News Release

Body checking found to cause few youth hockey injuries

Peer-Reviewed Publication

University at Buffalo

BUFFALO, N.Y. -- Unintentional collisions and falling into the boards cause more injuries in young hockey players than the practice of body checking, researchers at the University at Buffalo have found.

In a study that followed 2,630 boys over two seasons, results showed that 55 percent of injuries were caused by unintentional collisions with the boards, the ice, or between players, while body checks accounted for only 12 percent of injuries. Seventeen percent of injuries were caused by illegal checking. Results of the study appear in the current issue (Oct. 31, 2005) of Medicine and Science in Sports and Exercise, the official journal of the American College of Sports Medicine. Barry Willer, Ph.D., professor of psychiatry and rehabilitation medicine, is lead author.

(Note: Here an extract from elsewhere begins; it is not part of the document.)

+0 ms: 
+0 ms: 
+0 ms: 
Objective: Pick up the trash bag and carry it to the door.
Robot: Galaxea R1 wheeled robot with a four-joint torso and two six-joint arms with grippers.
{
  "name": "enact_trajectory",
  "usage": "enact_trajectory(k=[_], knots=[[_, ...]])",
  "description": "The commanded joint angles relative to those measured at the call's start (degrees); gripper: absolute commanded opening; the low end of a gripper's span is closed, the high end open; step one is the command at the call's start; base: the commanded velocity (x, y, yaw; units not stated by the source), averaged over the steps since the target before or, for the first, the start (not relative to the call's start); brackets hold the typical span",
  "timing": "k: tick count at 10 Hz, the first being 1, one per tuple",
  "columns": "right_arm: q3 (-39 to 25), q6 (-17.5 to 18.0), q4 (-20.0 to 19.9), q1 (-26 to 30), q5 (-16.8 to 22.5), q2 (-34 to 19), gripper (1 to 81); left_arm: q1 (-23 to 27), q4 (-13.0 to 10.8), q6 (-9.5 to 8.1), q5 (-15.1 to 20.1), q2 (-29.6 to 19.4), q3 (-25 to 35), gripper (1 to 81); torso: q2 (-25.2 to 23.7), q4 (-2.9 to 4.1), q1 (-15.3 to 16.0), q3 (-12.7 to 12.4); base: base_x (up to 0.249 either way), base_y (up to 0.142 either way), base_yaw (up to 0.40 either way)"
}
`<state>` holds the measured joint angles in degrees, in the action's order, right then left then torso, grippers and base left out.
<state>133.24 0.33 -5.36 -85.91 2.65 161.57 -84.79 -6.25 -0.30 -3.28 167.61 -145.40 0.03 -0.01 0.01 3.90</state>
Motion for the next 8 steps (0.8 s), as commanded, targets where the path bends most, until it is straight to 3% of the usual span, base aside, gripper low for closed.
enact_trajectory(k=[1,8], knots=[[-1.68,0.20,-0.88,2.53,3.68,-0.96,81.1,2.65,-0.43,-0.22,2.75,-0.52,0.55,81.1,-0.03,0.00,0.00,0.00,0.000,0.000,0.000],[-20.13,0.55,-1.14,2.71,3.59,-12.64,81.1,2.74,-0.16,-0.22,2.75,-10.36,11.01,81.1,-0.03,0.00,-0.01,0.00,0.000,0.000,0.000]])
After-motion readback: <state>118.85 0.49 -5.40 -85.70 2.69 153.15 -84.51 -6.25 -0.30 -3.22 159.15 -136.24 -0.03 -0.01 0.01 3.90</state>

Legal checking in hockey is defined as hitting with the shoulder or trunk a player who has the puck or who has just passed the puck. It is considered as integral to hockey as tackling is to football.

Body checking frequently has been blamed for injuries among young players. Consequently, the American Academy of Pediatrics has recommended that body checking be prohibited until players are at least 16 years old.

Willer, who played and coached hockey for many years, said introducing body checking only to teens may actually increase the incidence of more serious injuries. "Bringing body checking into the game at an age when players are big, strong, fast skaters fueled by testosterone could be disastrous from an injury standpoint."

Willer's research showed that when body checking was introduced at age 9 there was a sudden increase in injuries, most of them minor. But within a year, players had adjusted to giving and receiving body checks and injuries dropped to earlier levels.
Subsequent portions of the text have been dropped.